■ Activity:
The expected answer comprises all lines from the entries that contain the string "camera".

Data provided Start Marker

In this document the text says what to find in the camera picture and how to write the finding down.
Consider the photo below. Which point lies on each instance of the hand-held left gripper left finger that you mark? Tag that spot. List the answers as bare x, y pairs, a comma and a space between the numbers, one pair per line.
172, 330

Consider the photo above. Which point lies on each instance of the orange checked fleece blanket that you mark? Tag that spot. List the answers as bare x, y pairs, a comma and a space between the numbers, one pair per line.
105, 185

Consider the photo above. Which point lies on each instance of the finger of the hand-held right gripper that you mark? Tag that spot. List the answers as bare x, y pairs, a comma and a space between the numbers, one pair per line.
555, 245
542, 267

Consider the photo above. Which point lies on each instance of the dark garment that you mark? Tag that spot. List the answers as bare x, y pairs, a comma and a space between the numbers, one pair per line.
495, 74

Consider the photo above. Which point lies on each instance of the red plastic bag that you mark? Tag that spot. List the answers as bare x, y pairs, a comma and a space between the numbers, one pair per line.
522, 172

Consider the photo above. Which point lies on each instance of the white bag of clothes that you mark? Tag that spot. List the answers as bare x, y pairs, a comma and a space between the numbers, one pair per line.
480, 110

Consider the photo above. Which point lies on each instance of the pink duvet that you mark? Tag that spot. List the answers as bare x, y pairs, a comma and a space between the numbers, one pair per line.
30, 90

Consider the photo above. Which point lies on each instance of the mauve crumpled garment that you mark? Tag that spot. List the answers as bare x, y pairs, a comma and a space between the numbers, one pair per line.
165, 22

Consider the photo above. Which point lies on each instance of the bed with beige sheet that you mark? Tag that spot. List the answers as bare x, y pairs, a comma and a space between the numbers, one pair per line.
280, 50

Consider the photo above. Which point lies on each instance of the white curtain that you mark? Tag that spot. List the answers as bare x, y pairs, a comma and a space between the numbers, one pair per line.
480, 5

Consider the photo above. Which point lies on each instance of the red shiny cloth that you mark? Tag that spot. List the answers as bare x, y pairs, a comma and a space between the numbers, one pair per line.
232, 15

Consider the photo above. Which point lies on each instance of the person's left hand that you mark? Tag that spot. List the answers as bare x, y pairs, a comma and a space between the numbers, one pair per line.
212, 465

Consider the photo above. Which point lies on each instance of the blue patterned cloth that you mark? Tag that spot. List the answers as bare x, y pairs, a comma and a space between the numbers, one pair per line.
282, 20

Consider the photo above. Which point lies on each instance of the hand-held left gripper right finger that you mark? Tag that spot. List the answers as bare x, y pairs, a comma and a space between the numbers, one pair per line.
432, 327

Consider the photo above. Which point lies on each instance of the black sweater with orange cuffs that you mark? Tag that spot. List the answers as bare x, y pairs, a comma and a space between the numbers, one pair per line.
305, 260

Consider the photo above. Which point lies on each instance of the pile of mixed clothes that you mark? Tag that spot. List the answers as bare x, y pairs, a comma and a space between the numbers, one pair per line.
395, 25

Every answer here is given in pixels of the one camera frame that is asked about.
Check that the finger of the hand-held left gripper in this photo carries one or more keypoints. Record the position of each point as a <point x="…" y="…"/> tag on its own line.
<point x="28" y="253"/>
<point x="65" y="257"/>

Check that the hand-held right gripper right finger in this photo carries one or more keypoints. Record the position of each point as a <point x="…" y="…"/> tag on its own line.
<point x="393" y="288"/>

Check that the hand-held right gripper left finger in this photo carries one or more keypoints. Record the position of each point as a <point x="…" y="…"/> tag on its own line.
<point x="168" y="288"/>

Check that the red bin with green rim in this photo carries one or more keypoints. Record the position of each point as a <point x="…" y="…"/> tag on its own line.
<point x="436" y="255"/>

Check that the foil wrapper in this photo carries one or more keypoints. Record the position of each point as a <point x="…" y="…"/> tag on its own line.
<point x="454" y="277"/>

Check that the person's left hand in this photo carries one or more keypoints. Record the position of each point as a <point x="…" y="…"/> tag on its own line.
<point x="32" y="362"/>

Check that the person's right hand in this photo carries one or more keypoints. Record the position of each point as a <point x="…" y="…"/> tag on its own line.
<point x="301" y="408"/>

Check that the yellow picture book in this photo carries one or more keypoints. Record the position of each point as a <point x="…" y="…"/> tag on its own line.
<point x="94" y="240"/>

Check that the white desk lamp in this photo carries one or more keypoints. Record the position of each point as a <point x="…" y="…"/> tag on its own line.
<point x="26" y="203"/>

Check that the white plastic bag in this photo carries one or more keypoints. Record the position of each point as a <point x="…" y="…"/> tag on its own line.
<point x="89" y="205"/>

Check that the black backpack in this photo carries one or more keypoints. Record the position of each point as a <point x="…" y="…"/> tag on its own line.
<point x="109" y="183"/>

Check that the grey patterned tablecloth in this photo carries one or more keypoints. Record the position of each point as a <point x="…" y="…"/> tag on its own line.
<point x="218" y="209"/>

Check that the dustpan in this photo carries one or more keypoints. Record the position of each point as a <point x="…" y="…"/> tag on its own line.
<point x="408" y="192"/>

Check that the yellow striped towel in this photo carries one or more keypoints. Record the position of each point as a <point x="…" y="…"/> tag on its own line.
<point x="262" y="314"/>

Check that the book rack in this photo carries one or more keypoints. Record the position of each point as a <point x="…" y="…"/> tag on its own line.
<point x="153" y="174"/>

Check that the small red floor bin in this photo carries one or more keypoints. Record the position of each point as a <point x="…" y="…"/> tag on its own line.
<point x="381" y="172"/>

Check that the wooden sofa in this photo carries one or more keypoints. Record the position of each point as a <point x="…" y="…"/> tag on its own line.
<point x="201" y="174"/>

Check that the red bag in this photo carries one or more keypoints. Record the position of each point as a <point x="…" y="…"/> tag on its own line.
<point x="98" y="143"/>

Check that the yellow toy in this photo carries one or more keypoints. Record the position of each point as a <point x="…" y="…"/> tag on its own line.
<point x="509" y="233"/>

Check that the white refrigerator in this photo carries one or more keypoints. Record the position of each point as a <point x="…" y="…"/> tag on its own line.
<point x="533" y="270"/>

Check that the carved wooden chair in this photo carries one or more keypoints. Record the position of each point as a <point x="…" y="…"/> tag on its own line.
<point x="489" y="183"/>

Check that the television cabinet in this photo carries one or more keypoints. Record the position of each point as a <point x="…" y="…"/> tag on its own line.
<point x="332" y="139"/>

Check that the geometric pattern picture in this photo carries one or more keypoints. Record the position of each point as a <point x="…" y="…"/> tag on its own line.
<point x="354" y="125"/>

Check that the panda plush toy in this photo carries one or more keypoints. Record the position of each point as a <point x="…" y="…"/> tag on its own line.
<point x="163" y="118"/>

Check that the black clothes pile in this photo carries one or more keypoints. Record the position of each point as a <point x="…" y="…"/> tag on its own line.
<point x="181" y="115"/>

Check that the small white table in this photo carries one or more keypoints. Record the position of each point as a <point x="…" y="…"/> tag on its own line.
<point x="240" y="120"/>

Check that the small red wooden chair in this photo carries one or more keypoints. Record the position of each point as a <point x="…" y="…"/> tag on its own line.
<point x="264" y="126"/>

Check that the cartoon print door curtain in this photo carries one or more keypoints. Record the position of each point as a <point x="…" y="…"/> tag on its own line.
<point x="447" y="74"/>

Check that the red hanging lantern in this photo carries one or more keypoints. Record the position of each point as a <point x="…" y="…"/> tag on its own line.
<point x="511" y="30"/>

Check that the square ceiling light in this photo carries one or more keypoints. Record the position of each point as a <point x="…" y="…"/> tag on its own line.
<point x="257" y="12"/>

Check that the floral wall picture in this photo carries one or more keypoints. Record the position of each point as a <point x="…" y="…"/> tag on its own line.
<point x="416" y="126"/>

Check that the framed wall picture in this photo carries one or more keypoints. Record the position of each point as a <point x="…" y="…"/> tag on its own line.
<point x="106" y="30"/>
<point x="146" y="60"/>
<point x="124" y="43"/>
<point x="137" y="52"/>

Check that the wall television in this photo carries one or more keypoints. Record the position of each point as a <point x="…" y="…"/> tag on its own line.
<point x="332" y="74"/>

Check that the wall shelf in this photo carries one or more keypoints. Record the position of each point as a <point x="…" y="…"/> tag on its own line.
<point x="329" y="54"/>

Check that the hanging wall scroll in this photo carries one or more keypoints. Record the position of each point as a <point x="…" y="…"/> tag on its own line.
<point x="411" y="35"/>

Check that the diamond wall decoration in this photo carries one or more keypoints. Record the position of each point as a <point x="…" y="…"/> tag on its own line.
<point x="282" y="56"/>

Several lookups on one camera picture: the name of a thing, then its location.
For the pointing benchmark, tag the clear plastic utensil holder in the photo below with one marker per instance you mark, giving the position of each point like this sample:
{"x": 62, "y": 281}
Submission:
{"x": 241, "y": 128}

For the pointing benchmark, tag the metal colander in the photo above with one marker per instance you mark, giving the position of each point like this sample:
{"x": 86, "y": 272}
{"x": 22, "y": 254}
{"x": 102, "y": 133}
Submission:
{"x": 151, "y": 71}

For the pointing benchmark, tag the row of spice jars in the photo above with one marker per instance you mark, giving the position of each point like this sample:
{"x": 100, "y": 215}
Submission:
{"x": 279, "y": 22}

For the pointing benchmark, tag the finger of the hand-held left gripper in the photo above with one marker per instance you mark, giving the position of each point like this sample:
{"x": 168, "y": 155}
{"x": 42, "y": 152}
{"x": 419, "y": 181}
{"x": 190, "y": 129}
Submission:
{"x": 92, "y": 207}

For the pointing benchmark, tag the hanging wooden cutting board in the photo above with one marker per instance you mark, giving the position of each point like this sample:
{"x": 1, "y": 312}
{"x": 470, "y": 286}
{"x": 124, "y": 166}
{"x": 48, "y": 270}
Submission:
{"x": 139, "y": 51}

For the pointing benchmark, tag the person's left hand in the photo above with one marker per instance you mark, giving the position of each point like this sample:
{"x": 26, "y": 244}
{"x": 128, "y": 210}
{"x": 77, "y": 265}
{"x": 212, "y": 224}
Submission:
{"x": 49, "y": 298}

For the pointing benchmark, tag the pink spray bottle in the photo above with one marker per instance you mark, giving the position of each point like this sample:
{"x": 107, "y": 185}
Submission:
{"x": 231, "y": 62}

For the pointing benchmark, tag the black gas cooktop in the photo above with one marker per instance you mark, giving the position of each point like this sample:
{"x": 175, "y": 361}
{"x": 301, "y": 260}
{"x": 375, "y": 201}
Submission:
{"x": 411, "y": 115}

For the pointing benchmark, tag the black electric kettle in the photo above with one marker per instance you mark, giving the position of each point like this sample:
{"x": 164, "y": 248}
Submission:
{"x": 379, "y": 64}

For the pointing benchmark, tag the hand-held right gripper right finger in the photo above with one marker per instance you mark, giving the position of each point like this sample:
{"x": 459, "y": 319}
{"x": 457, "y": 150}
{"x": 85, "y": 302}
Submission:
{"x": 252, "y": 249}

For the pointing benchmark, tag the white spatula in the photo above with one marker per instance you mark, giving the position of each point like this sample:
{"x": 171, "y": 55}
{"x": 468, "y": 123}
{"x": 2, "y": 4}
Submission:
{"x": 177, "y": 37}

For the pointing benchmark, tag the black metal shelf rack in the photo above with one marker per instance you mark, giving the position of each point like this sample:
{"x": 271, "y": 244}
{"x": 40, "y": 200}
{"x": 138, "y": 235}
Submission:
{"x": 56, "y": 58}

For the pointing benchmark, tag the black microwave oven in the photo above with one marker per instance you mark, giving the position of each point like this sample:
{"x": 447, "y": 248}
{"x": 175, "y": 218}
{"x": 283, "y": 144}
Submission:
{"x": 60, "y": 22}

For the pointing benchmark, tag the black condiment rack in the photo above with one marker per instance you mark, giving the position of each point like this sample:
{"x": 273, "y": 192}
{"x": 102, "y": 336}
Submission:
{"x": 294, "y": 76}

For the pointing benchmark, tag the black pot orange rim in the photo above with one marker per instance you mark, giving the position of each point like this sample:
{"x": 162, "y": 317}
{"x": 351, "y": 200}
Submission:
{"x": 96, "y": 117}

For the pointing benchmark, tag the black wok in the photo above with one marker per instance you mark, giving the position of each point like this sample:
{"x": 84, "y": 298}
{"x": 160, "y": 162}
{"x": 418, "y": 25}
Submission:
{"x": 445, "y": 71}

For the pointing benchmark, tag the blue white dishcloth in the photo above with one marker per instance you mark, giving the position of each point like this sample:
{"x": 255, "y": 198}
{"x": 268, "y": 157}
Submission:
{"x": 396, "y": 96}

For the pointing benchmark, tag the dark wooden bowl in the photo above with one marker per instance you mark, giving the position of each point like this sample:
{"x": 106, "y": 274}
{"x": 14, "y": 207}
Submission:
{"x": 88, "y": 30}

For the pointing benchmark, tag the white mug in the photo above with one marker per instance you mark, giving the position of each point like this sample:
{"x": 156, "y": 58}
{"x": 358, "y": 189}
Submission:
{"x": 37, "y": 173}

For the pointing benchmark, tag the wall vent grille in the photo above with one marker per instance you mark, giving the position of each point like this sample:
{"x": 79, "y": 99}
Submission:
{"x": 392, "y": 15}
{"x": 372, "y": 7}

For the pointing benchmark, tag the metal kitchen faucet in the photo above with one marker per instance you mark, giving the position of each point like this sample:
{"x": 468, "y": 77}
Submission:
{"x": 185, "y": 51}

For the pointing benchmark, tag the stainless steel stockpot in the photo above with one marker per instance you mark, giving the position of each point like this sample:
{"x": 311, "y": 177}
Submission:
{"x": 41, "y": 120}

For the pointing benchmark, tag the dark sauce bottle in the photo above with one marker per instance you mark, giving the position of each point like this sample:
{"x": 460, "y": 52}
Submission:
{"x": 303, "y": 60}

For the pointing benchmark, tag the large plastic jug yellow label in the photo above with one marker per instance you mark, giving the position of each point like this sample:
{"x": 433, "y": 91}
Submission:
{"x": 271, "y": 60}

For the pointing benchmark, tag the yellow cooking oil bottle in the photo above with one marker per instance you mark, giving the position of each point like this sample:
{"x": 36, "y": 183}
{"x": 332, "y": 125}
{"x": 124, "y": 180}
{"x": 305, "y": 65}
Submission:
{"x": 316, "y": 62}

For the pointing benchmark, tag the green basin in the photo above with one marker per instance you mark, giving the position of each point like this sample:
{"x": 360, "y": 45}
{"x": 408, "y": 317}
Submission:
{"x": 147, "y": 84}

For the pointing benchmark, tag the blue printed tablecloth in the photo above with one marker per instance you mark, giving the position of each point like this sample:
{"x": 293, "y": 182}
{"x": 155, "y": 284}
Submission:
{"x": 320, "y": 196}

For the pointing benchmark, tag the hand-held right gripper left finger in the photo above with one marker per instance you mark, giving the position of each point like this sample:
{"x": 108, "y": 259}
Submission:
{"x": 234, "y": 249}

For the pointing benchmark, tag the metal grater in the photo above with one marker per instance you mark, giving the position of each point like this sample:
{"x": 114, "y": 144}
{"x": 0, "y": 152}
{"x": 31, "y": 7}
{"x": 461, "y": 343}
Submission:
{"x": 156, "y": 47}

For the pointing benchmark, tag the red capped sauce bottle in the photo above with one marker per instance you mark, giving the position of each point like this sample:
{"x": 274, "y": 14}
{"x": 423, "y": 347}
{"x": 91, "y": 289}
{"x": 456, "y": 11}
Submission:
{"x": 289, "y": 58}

Data provided End Marker

■ Task result:
In this document the text says what to find in the camera picture and how to write the finding down.
Every answer here is given in pixels of the one camera frame that is asked about.
Several lookups on one camera picture: the name of a thing, then its location.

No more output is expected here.